De quoi s'agit-il ? Vers 1740, en plein affrontement entre l'Angleterre et l'Espagne, le Wager, qui fait partie d'une expédition militaire, fait naufrage sur les côtes de l'actuel Chili après avoir passé le Cap Horn. Suit une interminable succession d'événements catastrophiques (mutinerie, bateau de secours, cannibalisme, famine, etc.). Une poignée d'hommes parviendra finalement à regagner l'Angleterre, mais en plusieurs lots.

L'un des principaux charpentiers estimait qu'un vaisseau de ligne restait opérationnel en moyenne quatorze ans. Et pour survivre aussi longtemps, il devait être pratiquement reconstruit après chaque long périple, avec de nouveaux mâts, un nouveau bordage et un nouveau gréement.

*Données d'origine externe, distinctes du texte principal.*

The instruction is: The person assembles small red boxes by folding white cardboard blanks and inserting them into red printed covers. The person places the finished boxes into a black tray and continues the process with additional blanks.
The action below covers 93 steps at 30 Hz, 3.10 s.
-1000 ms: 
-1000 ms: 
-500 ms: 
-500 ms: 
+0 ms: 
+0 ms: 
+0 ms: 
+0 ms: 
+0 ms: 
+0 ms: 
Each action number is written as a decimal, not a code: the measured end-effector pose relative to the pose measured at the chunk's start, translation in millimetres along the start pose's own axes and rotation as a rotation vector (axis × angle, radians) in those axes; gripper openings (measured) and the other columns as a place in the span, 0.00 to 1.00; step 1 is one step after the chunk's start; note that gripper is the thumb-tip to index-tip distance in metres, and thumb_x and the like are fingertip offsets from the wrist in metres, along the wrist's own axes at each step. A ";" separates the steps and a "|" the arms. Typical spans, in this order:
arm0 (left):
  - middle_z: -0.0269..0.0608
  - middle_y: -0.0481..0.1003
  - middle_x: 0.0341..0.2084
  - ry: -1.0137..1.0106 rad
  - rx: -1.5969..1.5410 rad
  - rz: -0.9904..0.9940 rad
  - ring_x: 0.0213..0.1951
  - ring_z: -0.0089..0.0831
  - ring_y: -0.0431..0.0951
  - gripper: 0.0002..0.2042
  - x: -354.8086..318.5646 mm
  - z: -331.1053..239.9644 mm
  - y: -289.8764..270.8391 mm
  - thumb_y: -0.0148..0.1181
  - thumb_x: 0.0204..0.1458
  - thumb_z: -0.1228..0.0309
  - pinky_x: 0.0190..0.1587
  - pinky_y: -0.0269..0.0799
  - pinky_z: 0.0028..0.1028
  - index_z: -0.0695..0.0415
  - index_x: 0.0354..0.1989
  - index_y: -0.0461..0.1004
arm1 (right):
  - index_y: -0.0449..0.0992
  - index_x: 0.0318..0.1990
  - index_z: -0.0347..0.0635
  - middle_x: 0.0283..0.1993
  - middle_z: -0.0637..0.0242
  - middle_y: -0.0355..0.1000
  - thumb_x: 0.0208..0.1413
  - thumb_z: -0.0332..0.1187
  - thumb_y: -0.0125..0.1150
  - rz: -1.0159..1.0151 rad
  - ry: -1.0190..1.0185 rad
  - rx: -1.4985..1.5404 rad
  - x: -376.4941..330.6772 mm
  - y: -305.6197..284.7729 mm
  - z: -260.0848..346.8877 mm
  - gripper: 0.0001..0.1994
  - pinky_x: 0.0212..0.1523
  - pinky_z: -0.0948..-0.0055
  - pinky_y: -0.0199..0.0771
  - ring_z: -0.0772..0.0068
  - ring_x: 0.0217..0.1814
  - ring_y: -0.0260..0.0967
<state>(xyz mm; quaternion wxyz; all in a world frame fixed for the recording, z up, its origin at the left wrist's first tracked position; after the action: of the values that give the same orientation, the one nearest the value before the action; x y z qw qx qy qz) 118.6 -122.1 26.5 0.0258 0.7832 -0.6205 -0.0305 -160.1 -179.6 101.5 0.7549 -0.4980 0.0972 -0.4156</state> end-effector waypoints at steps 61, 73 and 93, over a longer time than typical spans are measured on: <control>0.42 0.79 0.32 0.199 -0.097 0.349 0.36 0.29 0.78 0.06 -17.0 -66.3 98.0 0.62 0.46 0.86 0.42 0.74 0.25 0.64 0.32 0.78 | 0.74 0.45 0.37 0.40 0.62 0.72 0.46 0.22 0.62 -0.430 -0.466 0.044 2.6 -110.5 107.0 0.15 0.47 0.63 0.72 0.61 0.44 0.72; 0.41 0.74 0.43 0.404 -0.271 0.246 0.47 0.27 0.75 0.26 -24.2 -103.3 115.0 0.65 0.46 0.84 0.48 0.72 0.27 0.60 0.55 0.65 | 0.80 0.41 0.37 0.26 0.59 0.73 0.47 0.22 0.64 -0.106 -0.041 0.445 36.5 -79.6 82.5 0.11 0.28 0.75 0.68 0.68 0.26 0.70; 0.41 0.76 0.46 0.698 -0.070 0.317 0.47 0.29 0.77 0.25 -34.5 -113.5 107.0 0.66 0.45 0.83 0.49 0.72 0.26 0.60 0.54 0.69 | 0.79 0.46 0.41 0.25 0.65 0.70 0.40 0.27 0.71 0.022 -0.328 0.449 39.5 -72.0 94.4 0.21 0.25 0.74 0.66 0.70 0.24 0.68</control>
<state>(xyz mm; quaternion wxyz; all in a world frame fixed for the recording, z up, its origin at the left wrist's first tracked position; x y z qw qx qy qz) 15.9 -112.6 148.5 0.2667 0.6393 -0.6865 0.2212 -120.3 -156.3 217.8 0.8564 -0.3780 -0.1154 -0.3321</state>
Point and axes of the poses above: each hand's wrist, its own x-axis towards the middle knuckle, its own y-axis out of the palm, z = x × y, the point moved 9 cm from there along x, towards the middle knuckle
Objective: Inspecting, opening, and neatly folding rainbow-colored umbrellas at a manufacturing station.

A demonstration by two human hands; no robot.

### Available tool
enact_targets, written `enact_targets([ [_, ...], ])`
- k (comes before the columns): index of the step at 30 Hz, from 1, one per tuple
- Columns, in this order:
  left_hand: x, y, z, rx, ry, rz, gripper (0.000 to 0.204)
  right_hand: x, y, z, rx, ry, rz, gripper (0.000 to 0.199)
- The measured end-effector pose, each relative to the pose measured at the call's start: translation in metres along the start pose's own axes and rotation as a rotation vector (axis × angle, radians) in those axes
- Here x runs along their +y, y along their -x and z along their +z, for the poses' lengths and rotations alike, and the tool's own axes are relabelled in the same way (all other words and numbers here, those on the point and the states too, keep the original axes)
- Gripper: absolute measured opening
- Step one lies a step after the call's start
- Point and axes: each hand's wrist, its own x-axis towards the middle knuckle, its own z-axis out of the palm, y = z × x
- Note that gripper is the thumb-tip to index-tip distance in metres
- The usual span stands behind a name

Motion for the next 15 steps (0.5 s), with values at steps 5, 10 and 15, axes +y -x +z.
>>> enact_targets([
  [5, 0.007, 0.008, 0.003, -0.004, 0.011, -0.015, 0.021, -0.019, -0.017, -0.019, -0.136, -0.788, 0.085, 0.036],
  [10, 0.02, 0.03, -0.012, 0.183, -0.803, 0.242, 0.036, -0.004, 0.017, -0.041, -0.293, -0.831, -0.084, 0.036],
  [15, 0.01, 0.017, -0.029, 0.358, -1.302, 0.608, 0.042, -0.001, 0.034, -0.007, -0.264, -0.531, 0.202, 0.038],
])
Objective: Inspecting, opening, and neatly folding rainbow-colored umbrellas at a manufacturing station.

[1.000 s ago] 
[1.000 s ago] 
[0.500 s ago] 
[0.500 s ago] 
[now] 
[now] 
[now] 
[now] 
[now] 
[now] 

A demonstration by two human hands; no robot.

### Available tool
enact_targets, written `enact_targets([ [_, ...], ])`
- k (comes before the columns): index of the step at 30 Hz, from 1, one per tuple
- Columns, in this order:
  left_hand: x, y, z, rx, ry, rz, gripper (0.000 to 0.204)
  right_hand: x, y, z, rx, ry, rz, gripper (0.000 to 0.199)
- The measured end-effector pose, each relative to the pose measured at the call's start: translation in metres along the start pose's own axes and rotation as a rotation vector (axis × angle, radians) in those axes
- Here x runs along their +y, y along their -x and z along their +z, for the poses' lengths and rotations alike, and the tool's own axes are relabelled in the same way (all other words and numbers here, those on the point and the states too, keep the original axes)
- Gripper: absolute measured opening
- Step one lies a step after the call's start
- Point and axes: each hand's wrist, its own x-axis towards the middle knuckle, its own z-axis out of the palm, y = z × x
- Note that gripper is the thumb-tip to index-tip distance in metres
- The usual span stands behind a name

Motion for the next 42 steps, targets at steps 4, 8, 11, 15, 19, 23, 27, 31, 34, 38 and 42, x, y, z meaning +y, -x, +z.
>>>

J'ai calé sur ce livre, dont le sujet m'intéresse pourtant a priori. Sans doute un mélange de plusieurs raisons.
Moi qui avais envie de roman et d'écriture romanesque plutôt que de ce récit (c'est pas sa faute).
Un sujet qui m'a paru un peu rebattu. En réalité, je pense que j'ai eu une période où je me suis pas mal renseignée sur l'expédition Franklin (Erebus et Terror, 1845), avec une exposition et un documentaire télé, et que j'en ai peut-être soupé des lumières faites sur ces événements terribles.
Le livre qui m'a paru, certes, clair et pédagogique (par exemple, toute la préparation nécessaire à un tel voyage, avec les recrutements forcés, les réserves de vivre, les réparations incessantes des navires), mais ne parvenant pas à capter mon intérêt (écriture sans aucun relief + construction linéaire) (franchement, c'est mortel).
Je ne veux pas être injuste. J'ai lu les 100 premières pages et les 100 dernières, en picorant dans le milieu. Le livre fournit de très bonnes explications sur la logistique de ces expéditions maritimes.

Des escouades armées furent dépêchées pour recruter des gens de mer – en réalité, elles les enrôlaient de force. Elles écumaient les villes et les bourgades, enlevant quiconque arborait les signes typiques des marins : la chemise à carreaux, le pantalon large aux genoux, le chapeau rond et les doigts maculés de goudron, lequel serait à rendre pratiquement tout étanche sur un navire.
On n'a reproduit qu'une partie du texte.